Now Larian deserves praise for creating a lovely city. Running around Baldur's Gate gives the same feels as BG1 but once we get past the amazing visuals and look at the story the retreads from DoS2 become apparent.

Chapter 3 is pure Larian. And it's the worst chapter.


Gods:

In DoS2 the MC becomes one of the chosen of the gods only to discover that the gods are asshats who treat their followers like cattle; the adventurers eventually kill the gods.

In chapter 3 BG3 everyone seems to adopted Kethric's opinion on the gods. For no good reason other than this is just the template that Larian uses. Shadowheart is convinced that **all** the gods are petty. Gale believes that Mystra uses him as plaything. Lae'zel believes Vlaakith treats the Gith like cattle (and she is right even if the others are wrong).

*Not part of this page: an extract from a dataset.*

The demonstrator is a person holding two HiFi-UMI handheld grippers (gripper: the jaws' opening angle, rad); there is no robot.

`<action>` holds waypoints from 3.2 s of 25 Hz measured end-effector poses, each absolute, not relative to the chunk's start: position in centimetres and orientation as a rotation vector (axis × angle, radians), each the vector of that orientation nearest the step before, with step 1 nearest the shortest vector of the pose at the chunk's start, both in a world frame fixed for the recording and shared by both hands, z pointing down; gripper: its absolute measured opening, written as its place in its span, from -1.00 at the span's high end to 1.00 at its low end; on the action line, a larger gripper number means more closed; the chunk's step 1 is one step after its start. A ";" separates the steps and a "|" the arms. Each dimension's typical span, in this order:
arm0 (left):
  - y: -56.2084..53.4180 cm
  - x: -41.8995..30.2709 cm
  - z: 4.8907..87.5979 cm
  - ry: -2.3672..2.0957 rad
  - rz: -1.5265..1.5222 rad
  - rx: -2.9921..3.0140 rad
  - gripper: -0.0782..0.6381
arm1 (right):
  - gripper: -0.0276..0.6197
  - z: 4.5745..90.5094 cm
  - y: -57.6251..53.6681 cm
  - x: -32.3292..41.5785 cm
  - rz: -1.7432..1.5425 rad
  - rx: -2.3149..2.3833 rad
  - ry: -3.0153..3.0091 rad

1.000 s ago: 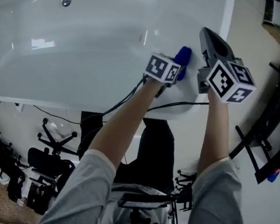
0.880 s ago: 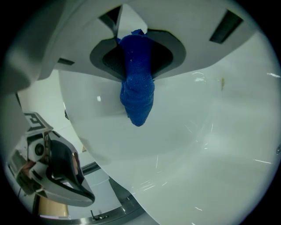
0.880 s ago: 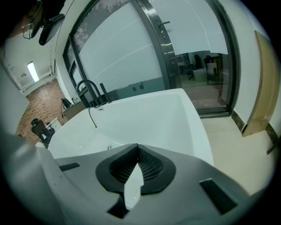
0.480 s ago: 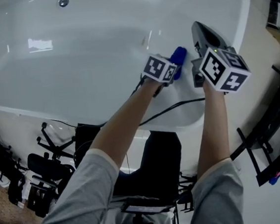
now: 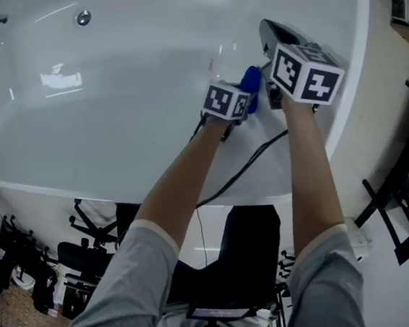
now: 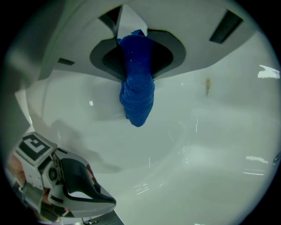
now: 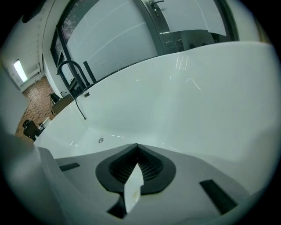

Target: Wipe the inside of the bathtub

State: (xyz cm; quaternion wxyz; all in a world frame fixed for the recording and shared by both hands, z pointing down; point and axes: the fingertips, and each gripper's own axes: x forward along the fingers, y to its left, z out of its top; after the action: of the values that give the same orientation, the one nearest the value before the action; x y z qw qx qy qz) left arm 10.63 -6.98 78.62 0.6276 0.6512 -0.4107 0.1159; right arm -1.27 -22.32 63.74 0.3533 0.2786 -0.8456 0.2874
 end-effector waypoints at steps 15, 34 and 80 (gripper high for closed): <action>-4.8 8.5 87.2 -0.921 0.490 1.462 0.43 | 0.89 69.7 -23.8 -2.9 0.855 0.741 -2.195; -3.5 3.6 93.9 -0.985 0.734 1.369 0.43 | 0.89 72.0 -23.3 -5.8 0.908 0.705 -2.236; -3.7 -4.7 94.5 -1.095 0.864 1.362 0.44 | 0.89 73.0 -23.8 -6.6 0.925 0.696 -2.210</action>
State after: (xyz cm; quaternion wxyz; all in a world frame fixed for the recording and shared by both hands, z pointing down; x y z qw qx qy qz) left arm -4.69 -3.73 94.49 0.5614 0.5781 -0.4648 0.3668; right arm -6.59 -23.77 73.04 0.3179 0.2644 -0.8399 0.3515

Wyll still believes in the Triad but he's happy to confirm the god hating attitudes of the other companions.


You can like that or not but it's not Faerun. This isn't the age of enlightenment, this isn't Rivellon, nor is it Eora. If Mystra asked one of her chosen to kill themselves she would return them to life immediately or give them a place of honor in Elysium. In the realms the good gods are good, evil gods evil and the heroes vanquish the villains. If you prefer grimdark or morally grey you use the Greyhawk setting, not the realms.

Technology:

Factories just don't exist, smokepowder is rare and grenades are rarer than legendary items (and are very likely to explode in your pack).

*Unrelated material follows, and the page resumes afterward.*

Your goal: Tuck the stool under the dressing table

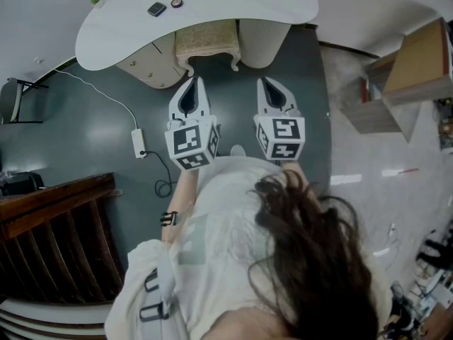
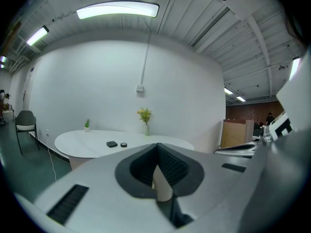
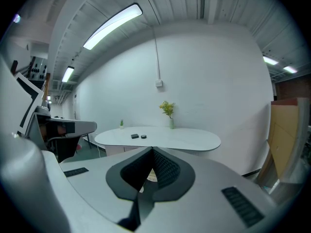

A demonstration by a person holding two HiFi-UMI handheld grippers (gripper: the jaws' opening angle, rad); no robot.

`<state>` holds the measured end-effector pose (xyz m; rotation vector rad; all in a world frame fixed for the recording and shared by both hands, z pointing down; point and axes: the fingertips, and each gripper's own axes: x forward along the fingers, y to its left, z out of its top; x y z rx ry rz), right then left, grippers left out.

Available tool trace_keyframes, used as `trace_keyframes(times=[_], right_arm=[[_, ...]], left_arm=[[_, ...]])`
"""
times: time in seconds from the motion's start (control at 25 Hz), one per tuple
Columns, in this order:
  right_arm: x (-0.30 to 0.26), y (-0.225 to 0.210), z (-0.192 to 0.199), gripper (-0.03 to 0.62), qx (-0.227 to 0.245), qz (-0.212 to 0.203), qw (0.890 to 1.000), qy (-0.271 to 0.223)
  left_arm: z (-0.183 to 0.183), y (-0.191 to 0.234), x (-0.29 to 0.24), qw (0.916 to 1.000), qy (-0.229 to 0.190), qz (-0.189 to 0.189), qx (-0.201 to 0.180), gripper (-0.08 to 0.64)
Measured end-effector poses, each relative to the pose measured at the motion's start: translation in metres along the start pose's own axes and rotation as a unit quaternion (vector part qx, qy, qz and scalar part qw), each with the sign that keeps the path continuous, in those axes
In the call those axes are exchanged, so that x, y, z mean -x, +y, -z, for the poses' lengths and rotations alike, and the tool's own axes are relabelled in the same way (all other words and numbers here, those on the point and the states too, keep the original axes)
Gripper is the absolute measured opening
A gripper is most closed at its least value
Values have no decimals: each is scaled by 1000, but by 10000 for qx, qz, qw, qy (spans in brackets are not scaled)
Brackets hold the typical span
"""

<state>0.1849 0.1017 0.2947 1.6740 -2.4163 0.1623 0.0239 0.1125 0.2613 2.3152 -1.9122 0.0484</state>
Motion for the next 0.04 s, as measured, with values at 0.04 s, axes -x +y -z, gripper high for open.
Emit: trace_keyframes(times=[0.04], right_arm=[[-1,0,1,2,-4,-4,10000,1]], left_arm=[[1,0,-1,10000,11,5,-1,5]])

Golems do exist but the 1950s switchboard that controls them, the steel infrastructure of the factory (which needed another factory to make) felt like it was imported from Arcanum or some other game.

Quests

One of the first quests you encounter is the explosives made by a creepy toymaker who creates explosive toys - which was all but a cut and paste from chapter 3 of DoS2.

After that you can go to the circus, get your lols from redcaps, ghouls, mummies and dancing zombies. And get the assemble the clown quest so you can help make another zombie. Boy is that fun /s

Then you can return the amulet and, for whatever reason, see the undead represented in manner consistent with DnD lore. Off to the graveyard where you do indeed see a cleric of Kelemvor represented accurately but then, for whatever reason, you need to forget DnD lore so you can get your lols from the necromancer in the magic store.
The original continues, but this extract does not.